POST https://login.microsoftonline.com/{tenant}/oauth2/v2.0/token
Content-Type: application/x-www-form-urlencoded
grant_type=urn:ietf:params:oauth:grant-type:device_code&client_id=535fb089-9ff3-47b6-9bfb-4f1264799865&device_code=GMMhmHCXhWEzkobqIHGG_EnNYYsAkukHspeYUk9E8...
| Parametro | Richiesto | Descrizione |
|---|---|---|
tenant |
Richiesto | Lo stesso alias tenant o tenant usato nella richiesta iniziale. |
grant_type |
Richiesto | Deve essere urn:ietf:params:oauth:grant-type:device_code |
client_id |
Richiesto | Deve corrispondere al client_id usato nella richiesta iniziale. |
device_code |
Richiesto | Il device_code restituito nella richiesta di autorizzazione del dispositivo. |
Errori previsti
Il flusso del codice del dispositivo è un protocollo di polling in modo che gli errori serviti al client devono essere previsti prima del completamento dell'autenticazione utente.
| Errore | Descrizione | Azione client |
|---|---|---|
authorization_pending |
L'utente non ha completato l'autenticazione, ma non ha annullato il flusso. | Ripetere la richiesta dopo almeno interval secondi. |
authorization_declined |
L'utente finale ha rifiutato la richiesta di autorizzazione. | Arrestare il polling e ripristinare uno stato non autenticato. |
bad_verification_code |
L'oggetto device_code inviato all'endpoint /token non è stato riconosciuto. |
Verificare che il client stia inviando il device_code corretto nella richiesta. |
expired_token |
Il valore di expires_in è stato superato e l'autenticazione non è più possibile con device_code. |
Arrestare il polling e ripristinare uno stato non autenticato. |
Risposta di autenticazione di esito positivo
Una risposta di token con esito positivo ha un aspetto simile al seguente:
{
"token_type": "Bearer",
"scope": "User.Read profile openid email",
"expires_in": 3599,
"access_token": "eyJ0eXAiOiJKV1QiLCJhbGciOiJSUzI1NiIsIng1dCI6Ik5HVEZ2ZEstZnl0aEV1Q...",
"refresh_token": "AwABAAAAvPM1KaPlrEqdFSBzjqfTGAMxZGUTdM0t4B4...",
"id_token": "eyJ0eXAiOiJKV1QiLCJhbGciOiJub25lIn0.eyJhdWQiOiIyZDRkMTFhMi1mODE0LTQ2YTctOD..."
}
| Parametro | Formato | Descrizione |
|---|---|---|
token_type |
Stringa | Sempre Bearer. |
scope |
Stringhe separate da uno spazio | Se è stato restituito un token di accesso, vengono elencati gli ambiti in cui il token di accesso è valido. |
expires_in |
int | Numero di secondi per cui il token di accesso incluso è valido. |
access_token |
Stringa opaca | Emessa per gli ambiti che sono stati richiesti. |
id_token |
Token JSON Web | Emessa nel parametro scope originale incluso nell'ambito openid. |
refresh_token |
Stringa opaca | Emessa nel parametro scope originale incluso offline_access. |
È possibile usare il token di aggiornamento per acquisire nuovi token di accesso e token di aggiornamento usando lo stesso flusso documentato nella documentazione del flusso del codice OAuth.
Avviso
Non tentare di convalidare o leggere i token per qualsiasi API di cui non si è proprietari, inclusi i token in questo esempio, nel codice.
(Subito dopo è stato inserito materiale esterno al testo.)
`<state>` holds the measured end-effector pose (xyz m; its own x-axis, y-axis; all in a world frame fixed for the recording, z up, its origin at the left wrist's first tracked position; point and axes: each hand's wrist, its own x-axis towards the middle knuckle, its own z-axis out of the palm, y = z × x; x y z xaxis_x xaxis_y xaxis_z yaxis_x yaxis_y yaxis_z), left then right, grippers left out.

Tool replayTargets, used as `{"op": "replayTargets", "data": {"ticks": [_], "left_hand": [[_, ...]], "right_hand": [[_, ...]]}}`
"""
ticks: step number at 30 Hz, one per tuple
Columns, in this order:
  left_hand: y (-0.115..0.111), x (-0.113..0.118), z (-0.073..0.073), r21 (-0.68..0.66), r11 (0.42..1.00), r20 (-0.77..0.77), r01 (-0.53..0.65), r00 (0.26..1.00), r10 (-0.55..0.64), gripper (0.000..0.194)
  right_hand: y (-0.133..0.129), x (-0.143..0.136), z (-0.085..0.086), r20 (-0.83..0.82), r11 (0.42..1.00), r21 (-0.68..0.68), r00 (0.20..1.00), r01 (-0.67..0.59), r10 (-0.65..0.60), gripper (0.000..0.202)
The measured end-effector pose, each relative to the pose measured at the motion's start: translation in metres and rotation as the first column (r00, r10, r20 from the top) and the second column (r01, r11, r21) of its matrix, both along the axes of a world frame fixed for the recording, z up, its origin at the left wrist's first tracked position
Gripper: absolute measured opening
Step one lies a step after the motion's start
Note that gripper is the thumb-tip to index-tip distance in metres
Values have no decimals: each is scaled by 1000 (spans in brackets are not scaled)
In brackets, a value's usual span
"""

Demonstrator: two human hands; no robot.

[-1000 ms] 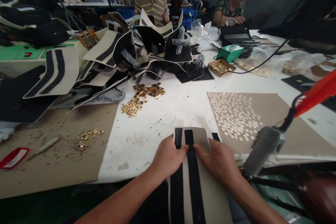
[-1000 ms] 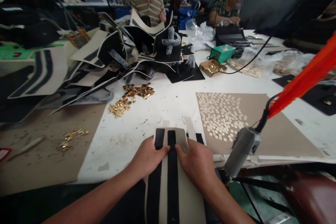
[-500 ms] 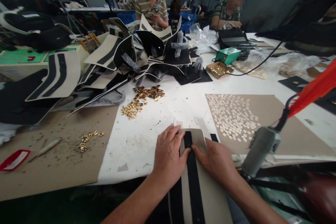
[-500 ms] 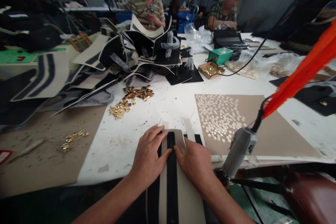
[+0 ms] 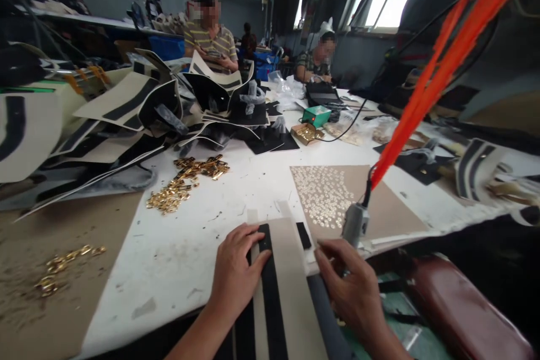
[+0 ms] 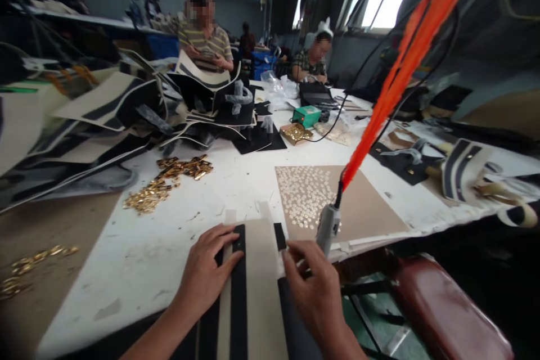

I token per servizi Microsoft possono usare un formato speciale che non verrà convalidato come token JWT e potrebbe anche essere crittografato per gli utenti consumer (account Microsoft). Durante la lettura dei token è uno strumento utile per il debug e l'apprendimento, non assumere dipendenze da questo nel codice o presupporre specifiche sui token che non sono per un'API che si controlla.